Pero la política del agravio funciona de manera diferente. No comienza con ideales, sino con inquietud, con sentimientos de impotencia, fracaso, humillación o insuficiencia. Se ofrece una retórica política y ética que transforma estas emociones negativas dirigidas hacia uno mismo en hostilidad, ira y culpa. Las emociones negativas que, de otro modo, permanecerían internas, encuentran una nueva salida, aferrándose a enemigos y agravios siempre nuevos. La visión que redirige estas emociones citará valores y objetivos concretos, pero el contenido de esos valores y objetivos no importa demasiado. Lo más importante es que los valores y objetivos justifiquen la hostilidad. Si el mundo cambia, los valores y los ideales pueden cambiar. Pero la necesidad emocional sigue siendo la misma: encontrar a alguien o algo a lo que oponerse.
Por eso los modos tradicionales de abordar la política de agravios resultan contraproducentes. La gente suele preguntarse: ¿por qué no darles simplemente algo de lo que quieren? ¿Por qué no transigir, apaciguarlos o llegar a un acuerdo con ellos?
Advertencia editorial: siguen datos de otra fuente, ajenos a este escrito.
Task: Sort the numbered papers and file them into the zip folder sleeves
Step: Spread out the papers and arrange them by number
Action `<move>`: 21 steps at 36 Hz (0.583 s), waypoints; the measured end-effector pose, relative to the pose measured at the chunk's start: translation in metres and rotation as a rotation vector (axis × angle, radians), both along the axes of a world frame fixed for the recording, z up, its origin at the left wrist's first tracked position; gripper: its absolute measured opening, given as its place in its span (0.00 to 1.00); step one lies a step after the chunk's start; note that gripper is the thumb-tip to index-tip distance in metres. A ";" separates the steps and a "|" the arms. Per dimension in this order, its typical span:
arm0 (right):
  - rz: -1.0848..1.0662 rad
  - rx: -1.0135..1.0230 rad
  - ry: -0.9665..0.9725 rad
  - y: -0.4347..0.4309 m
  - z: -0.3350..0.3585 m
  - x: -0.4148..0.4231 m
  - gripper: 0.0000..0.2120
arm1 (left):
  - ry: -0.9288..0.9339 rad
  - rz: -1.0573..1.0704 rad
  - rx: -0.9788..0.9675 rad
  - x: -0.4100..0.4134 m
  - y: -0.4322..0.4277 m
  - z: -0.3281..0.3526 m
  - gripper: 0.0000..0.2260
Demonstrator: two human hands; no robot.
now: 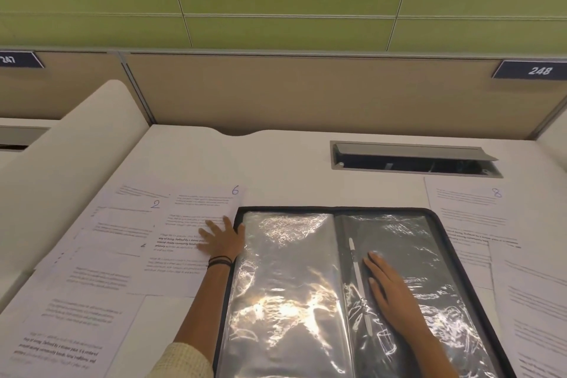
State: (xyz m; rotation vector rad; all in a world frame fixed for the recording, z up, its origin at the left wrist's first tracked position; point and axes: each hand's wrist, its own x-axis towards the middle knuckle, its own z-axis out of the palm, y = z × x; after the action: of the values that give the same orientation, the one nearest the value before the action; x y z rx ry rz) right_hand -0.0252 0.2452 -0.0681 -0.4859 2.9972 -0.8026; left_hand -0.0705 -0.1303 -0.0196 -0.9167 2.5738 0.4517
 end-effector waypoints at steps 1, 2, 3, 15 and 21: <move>-0.002 0.000 -0.002 0.002 0.001 0.001 0.23 | -0.006 0.003 -0.007 -0.002 0.002 -0.001 0.30; 0.000 0.001 -0.004 0.003 0.001 0.001 0.24 | -0.011 0.011 -0.015 -0.002 0.003 -0.001 0.31; 0.001 0.001 -0.009 0.004 0.001 0.002 0.25 | -0.015 0.018 -0.021 -0.003 0.004 -0.001 0.31; -0.040 -0.003 -0.041 0.025 0.011 0.014 0.34 | -0.002 0.057 -0.017 -0.006 0.018 -0.009 0.34; -0.049 -0.016 -0.053 0.029 0.014 0.019 0.36 | 0.044 0.052 0.004 -0.004 0.024 -0.006 0.33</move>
State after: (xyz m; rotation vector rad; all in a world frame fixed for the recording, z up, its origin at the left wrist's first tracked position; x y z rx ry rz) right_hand -0.0060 0.2739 -0.0545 -0.3866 2.9666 -0.8293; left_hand -0.0747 -0.1060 -0.0256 -0.9847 2.5928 0.4967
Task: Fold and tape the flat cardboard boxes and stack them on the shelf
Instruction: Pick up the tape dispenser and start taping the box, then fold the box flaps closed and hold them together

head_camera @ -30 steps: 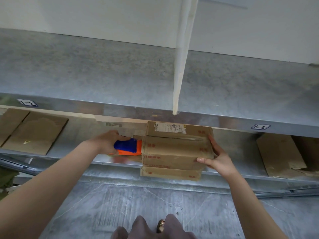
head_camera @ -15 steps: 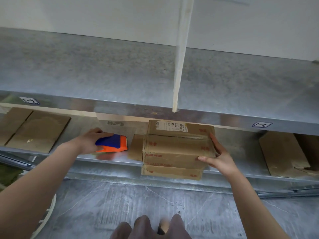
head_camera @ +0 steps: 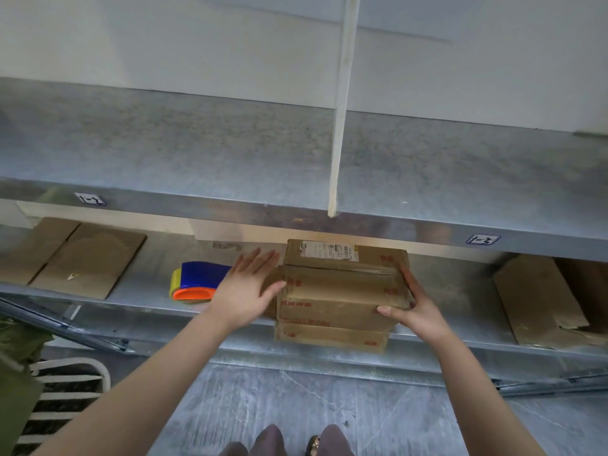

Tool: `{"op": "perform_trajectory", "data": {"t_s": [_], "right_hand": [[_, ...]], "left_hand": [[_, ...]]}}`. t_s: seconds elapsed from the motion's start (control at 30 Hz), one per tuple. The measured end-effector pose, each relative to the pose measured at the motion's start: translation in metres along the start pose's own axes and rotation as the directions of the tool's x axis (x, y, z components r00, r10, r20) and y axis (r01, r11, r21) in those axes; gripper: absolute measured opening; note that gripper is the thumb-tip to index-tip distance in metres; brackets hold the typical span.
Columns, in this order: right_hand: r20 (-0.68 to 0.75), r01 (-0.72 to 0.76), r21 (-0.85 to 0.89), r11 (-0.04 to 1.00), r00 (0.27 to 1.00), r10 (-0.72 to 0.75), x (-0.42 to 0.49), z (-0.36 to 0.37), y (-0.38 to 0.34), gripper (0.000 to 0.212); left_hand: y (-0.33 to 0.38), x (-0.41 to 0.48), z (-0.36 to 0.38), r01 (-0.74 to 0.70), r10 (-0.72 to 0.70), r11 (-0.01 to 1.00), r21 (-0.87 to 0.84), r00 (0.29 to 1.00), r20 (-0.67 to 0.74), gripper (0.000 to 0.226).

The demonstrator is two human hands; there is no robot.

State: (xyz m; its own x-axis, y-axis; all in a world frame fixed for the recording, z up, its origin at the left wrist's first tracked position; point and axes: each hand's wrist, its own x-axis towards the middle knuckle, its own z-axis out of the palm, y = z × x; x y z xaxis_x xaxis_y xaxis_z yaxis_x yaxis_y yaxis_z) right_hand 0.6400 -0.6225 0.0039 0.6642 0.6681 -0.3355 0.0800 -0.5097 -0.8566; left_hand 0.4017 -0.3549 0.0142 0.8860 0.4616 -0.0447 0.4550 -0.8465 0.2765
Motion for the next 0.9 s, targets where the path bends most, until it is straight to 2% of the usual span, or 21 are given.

Sin duda, si se satisfacen sus agravios, la hostilidad disminuirá, ¿no?
Sentirse agraviado ante un daño real no es patológico; a menudo es moralmente apropiado. La ira, la queja y la crítica son herramientas políticas vitales. Lo que hace problemática a la política del agravio no es la presencia de la queja, sino la orientación constitutivamente negativa. La política del agravio no se basa en el deseo de reparar o transformar, sino en la necesidad de oponerse. El problema no es el agravio en sí mismo, sino cuando el agravio perpetuo se convierte en el objetivo principal y la oposición desplaza a la aspiración.
La política del agravio ofrece coherencia, energía y un sentido de pertenencia. Pero lo hace centrando la vida en la oposición perpetua. Sus satisfacciones psicológicas y existenciales son reales, pero profundamente perjudiciales. Cuando la identidad se construye a través del antagonismo, se vuelve dependiente del conflicto. Y eso significa que no puede detenerse, no puede descansar. El desafío más profundo, entonces, no es solo refutar sus afirmaciones o contrarrestar sus políticas. Es ofrecer orientaciones que puedan sostener la identidad, el significado y la solidaridad sin requerir un mar infinito de enemigos. Esa es una tarea más difícil, pero es la única esperanza para combatir la política del resentimiento.